§ **PROBLEM DESCRIPTION**
For the listing below, show each line that includes the string "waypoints".

§ **SOURCE DATA**
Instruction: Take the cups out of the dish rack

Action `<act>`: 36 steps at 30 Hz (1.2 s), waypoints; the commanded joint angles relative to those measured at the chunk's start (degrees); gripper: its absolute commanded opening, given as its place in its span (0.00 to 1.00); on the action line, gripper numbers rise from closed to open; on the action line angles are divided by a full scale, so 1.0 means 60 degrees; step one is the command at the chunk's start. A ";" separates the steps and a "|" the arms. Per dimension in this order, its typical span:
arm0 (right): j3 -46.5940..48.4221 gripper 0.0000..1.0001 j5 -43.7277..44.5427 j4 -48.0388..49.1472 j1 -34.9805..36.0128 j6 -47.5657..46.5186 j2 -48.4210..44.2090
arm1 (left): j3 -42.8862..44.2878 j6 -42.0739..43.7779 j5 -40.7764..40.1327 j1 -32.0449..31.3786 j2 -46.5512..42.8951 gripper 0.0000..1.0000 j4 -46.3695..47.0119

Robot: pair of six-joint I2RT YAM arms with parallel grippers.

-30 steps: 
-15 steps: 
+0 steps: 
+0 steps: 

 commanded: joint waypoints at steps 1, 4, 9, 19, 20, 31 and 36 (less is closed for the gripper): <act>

§ **COMPLETED TASK**
Action `<act>`: 36 steps at 30 Hz (1.2 s), waypoints; the commanded joint angles relative to those measured at the chunk's start (degrees); gripper: its absolute commanded opening, given as its place in its span (0.00 to 1.00); on the action line, gripper numbers rise from closed to open; on the action line angles are divided by a full scale, so 1.0 means 60 degrees; step one is the command at the chunk's start. A ";" separates the steps and a "|" the arms. Per dimension in this order, its typical span:
 commanded: joint waypoints at steps 1, 4, 9, 19, 20, 31 and 36 (less is closed for the gripper): <act>

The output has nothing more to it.